I've tried breaking up the data into pieces where I set the max chunk size to std::string::max_size()/2 and pushing several stringstream objects to the filtering_streambuf object but that doesn't seem to be how filtering_streambuf works :) I've also tried copying each chunk of data using bio::copy() repeatedly. I've attached a sample code that isn't my exact code (don't have access to it atm) but the idea is the same except compressed is a filestream. It's possible something I mentioned actually works and I just have a bug in my code but if that's the case then I'll find the bug. Just need to know what's considered the correct approach for compressing a large chunk of data.
EDIT: Added actual code I've written. For some reason, this doesn't compile because write is not a valid function? Also, can't declare filtering_ostream either. Maybe this version of boost is old? The variables being written are chars.
boost::iostreams::filtering_streambuf<boost::iostreams::output> out;
out.push(boost::iostreams::gzip_compressor());
out.push(boost::iostreams::file_sink(fileName.c_str()));
out.write(&sizeof_sizet, 1);
out.write(&sizeof_int, 1);
out.write(&sizeof_double, 1);
out.write(&sizeof_Int, 1);
EDIT 2: This might be what I'm trying to achieve.

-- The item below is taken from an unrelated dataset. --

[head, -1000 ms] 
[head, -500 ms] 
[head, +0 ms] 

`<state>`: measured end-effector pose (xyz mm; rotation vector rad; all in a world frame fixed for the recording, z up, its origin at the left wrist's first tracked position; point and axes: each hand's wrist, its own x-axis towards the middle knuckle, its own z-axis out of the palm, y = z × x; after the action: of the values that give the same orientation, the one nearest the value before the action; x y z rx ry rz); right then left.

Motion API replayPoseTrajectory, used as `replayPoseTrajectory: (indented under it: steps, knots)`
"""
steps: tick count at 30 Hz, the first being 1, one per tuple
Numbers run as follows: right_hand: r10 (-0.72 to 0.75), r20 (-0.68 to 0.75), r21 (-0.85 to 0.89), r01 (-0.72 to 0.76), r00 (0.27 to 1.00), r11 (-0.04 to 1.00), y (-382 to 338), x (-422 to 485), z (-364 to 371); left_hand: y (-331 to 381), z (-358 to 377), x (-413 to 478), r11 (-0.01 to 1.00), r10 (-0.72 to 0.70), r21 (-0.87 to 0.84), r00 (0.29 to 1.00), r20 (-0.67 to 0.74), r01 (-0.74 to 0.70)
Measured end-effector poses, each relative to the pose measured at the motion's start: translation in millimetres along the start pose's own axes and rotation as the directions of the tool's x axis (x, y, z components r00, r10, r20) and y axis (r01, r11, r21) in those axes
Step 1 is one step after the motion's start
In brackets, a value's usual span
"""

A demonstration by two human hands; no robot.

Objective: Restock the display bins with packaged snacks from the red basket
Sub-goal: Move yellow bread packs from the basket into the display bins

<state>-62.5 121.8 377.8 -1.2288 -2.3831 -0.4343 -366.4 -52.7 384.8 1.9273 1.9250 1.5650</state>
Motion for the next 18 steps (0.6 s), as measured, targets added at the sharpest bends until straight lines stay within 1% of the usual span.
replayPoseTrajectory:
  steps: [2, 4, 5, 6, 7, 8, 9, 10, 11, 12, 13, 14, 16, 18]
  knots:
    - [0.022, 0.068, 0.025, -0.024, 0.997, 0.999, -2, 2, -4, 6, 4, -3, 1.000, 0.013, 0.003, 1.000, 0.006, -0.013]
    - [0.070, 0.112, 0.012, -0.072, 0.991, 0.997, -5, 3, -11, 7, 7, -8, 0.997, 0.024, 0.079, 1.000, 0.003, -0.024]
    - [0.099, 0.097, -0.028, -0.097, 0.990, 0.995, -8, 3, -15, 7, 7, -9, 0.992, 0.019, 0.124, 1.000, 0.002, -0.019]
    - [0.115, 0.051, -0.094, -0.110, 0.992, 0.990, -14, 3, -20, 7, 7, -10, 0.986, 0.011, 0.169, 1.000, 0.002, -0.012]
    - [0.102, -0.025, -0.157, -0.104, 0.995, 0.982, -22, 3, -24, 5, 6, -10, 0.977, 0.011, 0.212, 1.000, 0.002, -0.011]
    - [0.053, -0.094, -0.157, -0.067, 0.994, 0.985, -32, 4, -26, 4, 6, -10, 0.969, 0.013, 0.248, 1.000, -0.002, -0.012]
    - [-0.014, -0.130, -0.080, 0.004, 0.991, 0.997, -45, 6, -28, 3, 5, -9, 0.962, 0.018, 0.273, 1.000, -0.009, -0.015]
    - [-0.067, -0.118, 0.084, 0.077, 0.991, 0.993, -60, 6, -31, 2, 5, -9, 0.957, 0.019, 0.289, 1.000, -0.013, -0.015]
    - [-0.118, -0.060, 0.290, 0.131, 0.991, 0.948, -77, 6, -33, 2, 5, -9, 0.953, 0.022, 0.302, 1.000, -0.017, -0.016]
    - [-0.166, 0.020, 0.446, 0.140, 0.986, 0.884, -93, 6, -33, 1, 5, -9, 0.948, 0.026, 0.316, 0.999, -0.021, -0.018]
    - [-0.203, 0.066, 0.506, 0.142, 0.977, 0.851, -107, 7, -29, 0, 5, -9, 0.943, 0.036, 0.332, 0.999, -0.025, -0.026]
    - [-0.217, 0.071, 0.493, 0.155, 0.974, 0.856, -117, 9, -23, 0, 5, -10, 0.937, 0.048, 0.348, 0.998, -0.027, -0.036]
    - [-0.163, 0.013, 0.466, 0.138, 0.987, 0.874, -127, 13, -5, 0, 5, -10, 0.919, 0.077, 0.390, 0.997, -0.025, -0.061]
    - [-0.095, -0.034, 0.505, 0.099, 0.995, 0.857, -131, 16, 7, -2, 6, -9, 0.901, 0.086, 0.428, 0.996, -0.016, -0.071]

Compiles but didn't test yet.
boost::iostreams::filtering_ostreambuf buf;
buf.push(boost::iostreams::gzip_compressor());
buf.push(boost::iostreams::file_sink(fileName.c_str()));
std::ostream out(&buf);
out.write(&sizeof_sizet, 1);
out.write(&sizeof_int, 1);
out.write(&sizeof_double, 1);
out.write(&sizeof_Int, 1);
Upvotes: 2
Views: 2435
Reputation: 19041
Use a filtering_stream
instead of filtering_streambuf
and write directly to a file to avoid having to buffer the entire compressed result in memory until completion.
#include <boost/iostreams/device/file.hpp>
#include <boost/iostreams/filtering_stream.hpp>
#include <boost/iostreams/filter/gzip.hpp>
int main()
{
boost::iostreams::filtering_ostream out;
out.push(boost::iostreams::gzip_compressor());
out.push(boost::iostreams::file_sink("test.gz"));
std::string test_string("FOO BAR BAZ....\n");
out.write(test_string.c_str(), test_string.size() + 1);
}
I can run it, and then try to decompress the file it created:
>ls test.gz
ls: test.gz: No such file or directory
>test.exe
>ls test.gz
test.gz
>gzip -cd test.gz
FOO BAR BAZ....
Upvotes: 2